**WORK INSTRUCTION**. Below is a listing. Set down exactly the lines from the one containing "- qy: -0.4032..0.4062" through the one containing "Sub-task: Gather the", both ends included, and leave out the rest.

**AVAILABLE DATA**.
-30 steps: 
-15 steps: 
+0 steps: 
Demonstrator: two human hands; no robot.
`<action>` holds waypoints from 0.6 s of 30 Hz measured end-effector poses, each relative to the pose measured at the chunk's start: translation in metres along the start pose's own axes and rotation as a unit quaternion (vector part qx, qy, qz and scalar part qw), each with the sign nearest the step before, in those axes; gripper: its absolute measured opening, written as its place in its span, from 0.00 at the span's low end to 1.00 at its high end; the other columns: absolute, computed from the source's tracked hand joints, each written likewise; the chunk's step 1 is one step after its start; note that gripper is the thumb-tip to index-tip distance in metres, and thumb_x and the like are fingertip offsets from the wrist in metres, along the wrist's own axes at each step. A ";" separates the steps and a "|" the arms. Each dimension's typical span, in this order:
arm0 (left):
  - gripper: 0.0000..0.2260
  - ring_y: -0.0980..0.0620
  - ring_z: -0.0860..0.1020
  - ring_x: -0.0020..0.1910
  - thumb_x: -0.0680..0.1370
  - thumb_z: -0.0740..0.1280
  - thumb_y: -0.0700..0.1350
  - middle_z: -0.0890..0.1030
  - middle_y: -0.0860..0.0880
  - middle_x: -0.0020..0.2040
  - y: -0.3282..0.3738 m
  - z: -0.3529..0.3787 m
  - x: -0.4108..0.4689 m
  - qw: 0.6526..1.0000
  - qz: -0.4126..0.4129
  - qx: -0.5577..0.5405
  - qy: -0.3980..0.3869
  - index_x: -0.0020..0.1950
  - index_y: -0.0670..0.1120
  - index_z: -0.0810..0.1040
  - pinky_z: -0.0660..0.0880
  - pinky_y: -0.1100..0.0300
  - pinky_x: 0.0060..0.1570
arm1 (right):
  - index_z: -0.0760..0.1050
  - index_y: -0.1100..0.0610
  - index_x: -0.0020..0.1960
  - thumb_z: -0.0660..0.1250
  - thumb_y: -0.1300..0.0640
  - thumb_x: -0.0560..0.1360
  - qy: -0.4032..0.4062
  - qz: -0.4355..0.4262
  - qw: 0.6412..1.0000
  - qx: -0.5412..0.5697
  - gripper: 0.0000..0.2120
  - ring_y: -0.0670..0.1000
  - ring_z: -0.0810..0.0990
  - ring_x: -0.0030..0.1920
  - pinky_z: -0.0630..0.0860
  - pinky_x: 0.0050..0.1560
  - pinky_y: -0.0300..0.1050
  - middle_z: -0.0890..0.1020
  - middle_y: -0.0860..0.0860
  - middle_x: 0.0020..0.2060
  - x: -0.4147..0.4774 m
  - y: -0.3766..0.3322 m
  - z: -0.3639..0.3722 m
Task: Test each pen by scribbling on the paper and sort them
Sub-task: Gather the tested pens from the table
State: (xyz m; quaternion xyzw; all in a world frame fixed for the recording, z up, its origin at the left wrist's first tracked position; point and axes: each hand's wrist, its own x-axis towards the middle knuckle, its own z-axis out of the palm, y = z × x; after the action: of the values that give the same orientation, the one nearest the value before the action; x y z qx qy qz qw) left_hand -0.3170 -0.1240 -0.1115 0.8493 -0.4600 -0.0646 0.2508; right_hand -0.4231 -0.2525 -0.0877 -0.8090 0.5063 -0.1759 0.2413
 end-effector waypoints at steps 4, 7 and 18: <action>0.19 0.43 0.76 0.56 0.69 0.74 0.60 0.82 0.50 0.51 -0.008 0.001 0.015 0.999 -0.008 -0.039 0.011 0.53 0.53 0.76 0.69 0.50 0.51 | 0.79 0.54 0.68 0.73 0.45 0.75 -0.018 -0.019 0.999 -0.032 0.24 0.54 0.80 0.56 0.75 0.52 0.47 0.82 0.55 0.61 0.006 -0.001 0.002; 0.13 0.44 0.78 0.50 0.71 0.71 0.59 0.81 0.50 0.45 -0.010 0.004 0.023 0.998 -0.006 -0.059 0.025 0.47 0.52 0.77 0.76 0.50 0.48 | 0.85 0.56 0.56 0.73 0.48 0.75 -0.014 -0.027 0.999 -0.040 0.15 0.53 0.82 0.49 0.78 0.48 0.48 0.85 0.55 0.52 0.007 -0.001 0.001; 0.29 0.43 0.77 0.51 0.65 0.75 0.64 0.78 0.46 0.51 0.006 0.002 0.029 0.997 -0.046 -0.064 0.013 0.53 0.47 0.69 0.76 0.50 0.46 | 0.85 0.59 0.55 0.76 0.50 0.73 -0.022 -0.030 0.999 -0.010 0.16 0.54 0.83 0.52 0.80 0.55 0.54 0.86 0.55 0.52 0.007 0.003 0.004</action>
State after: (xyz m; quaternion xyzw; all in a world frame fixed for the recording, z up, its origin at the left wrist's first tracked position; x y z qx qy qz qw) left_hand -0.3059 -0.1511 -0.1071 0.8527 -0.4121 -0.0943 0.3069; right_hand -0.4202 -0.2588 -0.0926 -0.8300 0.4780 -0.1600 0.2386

**RESPONSE**.
  - qy: -0.4032..0.4062
  - qz: -0.4355..0.4262
  - qw: 0.6412..1.0000
  - qx: -0.5412..0.5697
  - gripper: 0.0000..0.2120
  - ring_y: -0.0670..0.1000
  - ring_z: -0.0810..0.0990
  - ring_x: -0.0030..0.1920
  - pinky_z: -0.0630..0.0860
  - pinky_x: 0.0050..0.1560
  - pinky_y: -0.0300..0.1050
  - middle_z: -0.0890..0.1020
  - middle_y: -0.0860..0.0860
  - middle_x: 0.0020..0.2060
  - x: -0.4147..0.4774 m
  - y: -0.3766..0.3322 m
  - z: -0.3639..0.3722 m
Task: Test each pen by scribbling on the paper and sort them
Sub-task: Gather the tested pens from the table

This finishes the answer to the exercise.